LIABILITY WITH RESPECT TO THIRD PARTIES. GRTgaz and the Shipper shall be liable, as far as each is concerned, for the financial consequences of their civil liability by virtue of ordinary law for damage of any kind whatever caused to third parties during the execution of their respective obligations under this Contract. The Shipper shall in particular be liable, in accordance with the Clause entitled “Gas characteristics and pressure” in Section B for the Upstream Network, for all the financial consequences of civil liability for damage of any kind whatever caused to third parties as a result of GRTgaz taking off, at an Entry Point, quantities of Gas that do not comply with the specifications defined in the Clause entitled “Gas characteristics and pressure” in Section B for the Upstream Network and that would not have been expressly accepted as such by GRTgaz. As a result, the Shipper shall guarantee and hold harmless GRTgaz against any recourse by third parties in respect thereof, should the Shipper be held liable.
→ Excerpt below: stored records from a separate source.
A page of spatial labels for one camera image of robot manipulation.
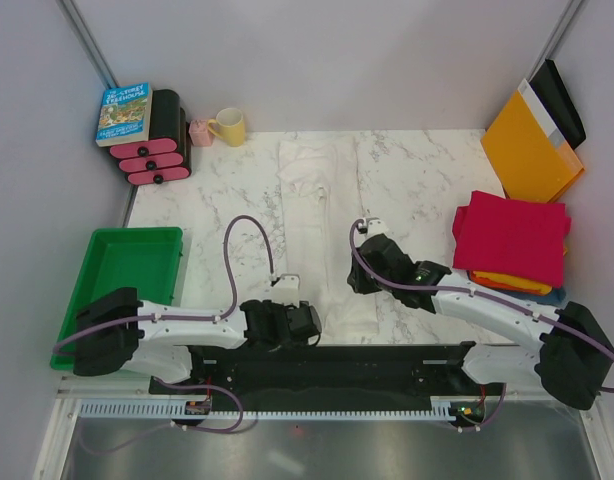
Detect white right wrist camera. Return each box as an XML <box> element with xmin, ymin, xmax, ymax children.
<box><xmin>355</xmin><ymin>217</ymin><xmax>389</xmax><ymax>239</ymax></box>

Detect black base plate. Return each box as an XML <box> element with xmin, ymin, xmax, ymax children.
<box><xmin>175</xmin><ymin>345</ymin><xmax>503</xmax><ymax>410</ymax></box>

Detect black pink drawer organizer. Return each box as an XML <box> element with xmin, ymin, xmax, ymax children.
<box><xmin>108</xmin><ymin>89</ymin><xmax>192</xmax><ymax>186</ymax></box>

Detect orange folded t shirt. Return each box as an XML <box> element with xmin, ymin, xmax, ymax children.
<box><xmin>454</xmin><ymin>241</ymin><xmax>567</xmax><ymax>295</ymax></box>

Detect blue treehouse book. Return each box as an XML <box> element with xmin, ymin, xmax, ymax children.
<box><xmin>95</xmin><ymin>83</ymin><xmax>153</xmax><ymax>148</ymax></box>

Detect black folder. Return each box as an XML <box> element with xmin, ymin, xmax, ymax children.
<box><xmin>529</xmin><ymin>59</ymin><xmax>586</xmax><ymax>150</ymax></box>

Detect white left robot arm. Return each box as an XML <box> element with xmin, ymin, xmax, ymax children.
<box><xmin>72</xmin><ymin>287</ymin><xmax>322</xmax><ymax>393</ymax></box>

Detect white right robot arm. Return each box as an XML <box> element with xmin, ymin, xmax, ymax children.
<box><xmin>347</xmin><ymin>234</ymin><xmax>614</xmax><ymax>411</ymax></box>

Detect blue folded t shirt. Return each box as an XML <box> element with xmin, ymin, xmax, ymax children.
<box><xmin>506</xmin><ymin>288</ymin><xmax>567</xmax><ymax>307</ymax></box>

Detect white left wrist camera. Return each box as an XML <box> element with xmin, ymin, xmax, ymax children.
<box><xmin>269</xmin><ymin>273</ymin><xmax>300</xmax><ymax>307</ymax></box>

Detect white t shirt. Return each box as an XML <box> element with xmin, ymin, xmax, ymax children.
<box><xmin>278</xmin><ymin>136</ymin><xmax>379</xmax><ymax>343</ymax></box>

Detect small pink container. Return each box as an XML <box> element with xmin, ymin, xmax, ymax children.
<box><xmin>188</xmin><ymin>120</ymin><xmax>213</xmax><ymax>147</ymax></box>

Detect white cable duct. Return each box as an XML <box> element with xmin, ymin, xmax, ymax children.
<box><xmin>78</xmin><ymin>398</ymin><xmax>458</xmax><ymax>422</ymax></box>

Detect yellow mug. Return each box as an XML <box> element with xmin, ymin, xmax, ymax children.
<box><xmin>207</xmin><ymin>107</ymin><xmax>246</xmax><ymax>147</ymax></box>

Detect green plastic tray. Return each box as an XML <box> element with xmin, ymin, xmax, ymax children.
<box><xmin>50</xmin><ymin>227</ymin><xmax>183</xmax><ymax>376</ymax></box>

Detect red folded t shirt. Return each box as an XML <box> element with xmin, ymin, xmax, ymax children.
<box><xmin>452</xmin><ymin>191</ymin><xmax>571</xmax><ymax>288</ymax></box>

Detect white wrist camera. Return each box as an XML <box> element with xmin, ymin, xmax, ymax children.
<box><xmin>269</xmin><ymin>273</ymin><xmax>300</xmax><ymax>307</ymax></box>
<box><xmin>355</xmin><ymin>217</ymin><xmax>389</xmax><ymax>239</ymax></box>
By way of exception to the principle set out in this Sub-clause and in accordance with the Clause entitled “Gas characteristics and pressure” in Section B for the Upstream Network, GRTgaz shall remain liable for all the financial consequences of civil liability for damage of any kind whatever caused to third parties as a result of GRTgaz taking off, at an Entry Point, quantities of Gas that do not comply with the specifications defined in the Clause entitled “Gas characteristics and pressure” in Section B for the Upstream Network, but expressly accepted as such by GRTgaz. As a result, GRTgaz shall guarantee and hold harmless the Shipper against any recourse by third parties in such case. Pursuant to the provisions of the Clause entitled “Gas characteristics and pressure” in Section B for the Upstream Network and the Clause entitled “Gas characteristics and pressures” in Section C for the Downstream Network, GRTgaz shall remain liable for all the financial consequences of civil liability for damage of any kind whatsoever caused to Recipients resulting from a material breach in its obligations under a Connection Contract or an Interconnection Agreement. As a result, GRTgaz shall guarantee and hold harmless the Shipper against any recourse by Recipients in such case.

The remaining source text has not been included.